Impression des billets et coopération russe
Des banquiers et une source syrienne proche du dossier ont déclaré qu’un accord avait été conclu avec la société publique russe Goznak pour l’impression des nouveaux billets.
Cet accord résulterait d’une visite d’une délégation syrienne de haut niveau à Moscou fin juillet.
Goznak, qui avait déjà imprimé la monnaie syrienne sous le régime précédent, n’a pas répondu aux sollicitations pour confirmer l’entente.
L’impression et la logistique associée représentent une composante clé du processus et pourraient entraîner des coûts significatifs.
Portée politique et symbolique
Au-delà de l’aspect technique et économique, le remplacement des billets porteurs des portraits de Bashar et de Hafez al-Assad revêt une forte valeur symbolique.
Les nouvelles coupures marqueraient la rupture avec l’héritage visuel du régime familial qui a dirigé le pays pendant plus de cinq décennies.
L’économiste syrien Karam Shaar, conseiller auprès d’organismes internationaux, a qualifié ce retrait d’« épisode de transformation politique nécessaire », tout en avertissant des risques d’embrouillement pour les consommateurs, en particulier pour les personnes âgées.
Il a proposé une alternative pratique : émettre des billets de plus grande valeur (par exemple 20 000 ou 50 000 livres) au lieu d’une réforme complète, ce qui permettrait d’atteindre des objectifs similaires en simplifiant le traitement des espèces tout en réduisant les coûts élevés d’une refonte monétaire totale.
- Avantages potentiels : simplification des paiements, meilleur contrôle de la monnaie en circulation
- Risques et coûts : dépenses d’impression élevées, confusion temporaire des usagers
- Alternative évoquée : émission de nouvelles coupures à plus forte valeur nominale
Enjeux pour la stabilité monétaire
Les banquiers syriens craignent qu’une grande quantité de liquidités reste hors du système financier officiel — une estimation évoque environ 40 000 milliards de livres circulant en dehors des contrôles bancaires.

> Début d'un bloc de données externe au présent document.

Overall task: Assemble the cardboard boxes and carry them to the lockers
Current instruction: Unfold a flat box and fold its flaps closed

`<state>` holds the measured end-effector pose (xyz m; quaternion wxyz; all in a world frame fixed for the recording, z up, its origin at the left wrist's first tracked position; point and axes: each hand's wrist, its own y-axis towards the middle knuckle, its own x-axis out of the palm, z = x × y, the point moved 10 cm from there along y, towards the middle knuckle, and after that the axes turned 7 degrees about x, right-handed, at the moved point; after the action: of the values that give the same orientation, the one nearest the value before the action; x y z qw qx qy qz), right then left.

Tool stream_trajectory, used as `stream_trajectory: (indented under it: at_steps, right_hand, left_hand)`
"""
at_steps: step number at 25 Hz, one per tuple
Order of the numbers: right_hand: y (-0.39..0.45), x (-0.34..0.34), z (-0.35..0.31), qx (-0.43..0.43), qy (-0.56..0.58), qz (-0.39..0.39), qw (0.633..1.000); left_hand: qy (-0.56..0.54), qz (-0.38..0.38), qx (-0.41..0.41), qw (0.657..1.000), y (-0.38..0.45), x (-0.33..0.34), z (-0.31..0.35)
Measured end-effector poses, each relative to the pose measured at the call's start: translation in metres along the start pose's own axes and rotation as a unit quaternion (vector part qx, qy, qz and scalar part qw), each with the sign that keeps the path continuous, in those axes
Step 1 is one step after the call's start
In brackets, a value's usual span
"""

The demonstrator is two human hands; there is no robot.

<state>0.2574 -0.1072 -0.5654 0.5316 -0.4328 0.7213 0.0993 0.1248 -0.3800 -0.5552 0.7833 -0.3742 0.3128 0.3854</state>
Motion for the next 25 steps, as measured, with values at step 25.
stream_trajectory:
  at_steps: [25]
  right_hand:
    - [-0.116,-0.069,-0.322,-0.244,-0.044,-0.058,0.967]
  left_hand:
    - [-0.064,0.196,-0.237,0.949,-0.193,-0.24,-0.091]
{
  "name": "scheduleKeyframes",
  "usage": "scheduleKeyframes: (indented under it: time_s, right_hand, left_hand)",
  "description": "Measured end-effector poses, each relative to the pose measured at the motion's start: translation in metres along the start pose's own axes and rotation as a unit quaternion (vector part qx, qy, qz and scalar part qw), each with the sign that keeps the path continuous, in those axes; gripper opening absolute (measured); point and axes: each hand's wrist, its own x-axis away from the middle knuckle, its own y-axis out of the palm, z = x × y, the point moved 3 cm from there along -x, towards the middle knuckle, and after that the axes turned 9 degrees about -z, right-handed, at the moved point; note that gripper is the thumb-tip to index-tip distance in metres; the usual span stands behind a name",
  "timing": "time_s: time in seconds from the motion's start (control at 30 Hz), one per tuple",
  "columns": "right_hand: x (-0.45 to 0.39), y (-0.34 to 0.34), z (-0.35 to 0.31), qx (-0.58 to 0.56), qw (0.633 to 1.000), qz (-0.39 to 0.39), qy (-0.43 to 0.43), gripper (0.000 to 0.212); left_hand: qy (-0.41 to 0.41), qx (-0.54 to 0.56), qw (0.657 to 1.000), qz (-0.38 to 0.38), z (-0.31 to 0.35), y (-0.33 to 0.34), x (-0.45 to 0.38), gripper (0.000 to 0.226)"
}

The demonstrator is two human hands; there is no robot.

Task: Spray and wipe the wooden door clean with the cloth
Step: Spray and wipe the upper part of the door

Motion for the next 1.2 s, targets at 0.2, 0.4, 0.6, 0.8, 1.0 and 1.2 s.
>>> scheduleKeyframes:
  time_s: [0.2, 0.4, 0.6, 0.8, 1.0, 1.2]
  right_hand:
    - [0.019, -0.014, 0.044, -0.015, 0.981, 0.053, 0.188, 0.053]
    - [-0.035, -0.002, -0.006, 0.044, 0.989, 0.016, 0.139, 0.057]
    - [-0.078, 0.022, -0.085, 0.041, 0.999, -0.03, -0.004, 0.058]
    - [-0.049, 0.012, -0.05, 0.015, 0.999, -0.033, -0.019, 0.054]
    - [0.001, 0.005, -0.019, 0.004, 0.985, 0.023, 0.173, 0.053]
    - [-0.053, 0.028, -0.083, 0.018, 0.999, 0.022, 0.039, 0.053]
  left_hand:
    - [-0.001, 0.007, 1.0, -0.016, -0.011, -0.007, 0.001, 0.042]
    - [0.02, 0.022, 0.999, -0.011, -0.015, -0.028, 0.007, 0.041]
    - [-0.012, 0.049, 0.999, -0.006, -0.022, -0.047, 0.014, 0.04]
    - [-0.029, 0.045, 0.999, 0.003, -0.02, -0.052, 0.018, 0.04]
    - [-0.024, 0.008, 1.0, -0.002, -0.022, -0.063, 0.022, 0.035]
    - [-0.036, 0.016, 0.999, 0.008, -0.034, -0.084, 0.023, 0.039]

L’émission de nouveaux billets pourrait améliorer la capacité de l’État à contrôler et à tracer une part plus importante de la monnaie en circulation.
Toutefois, la transition nécessite une coordination minutieuse pour éviter une perturbation des échanges et pour préserver le pouvoir d’achat des ménages déjà fragilisés par l’inflation et la dépréciation prolongée de la livre.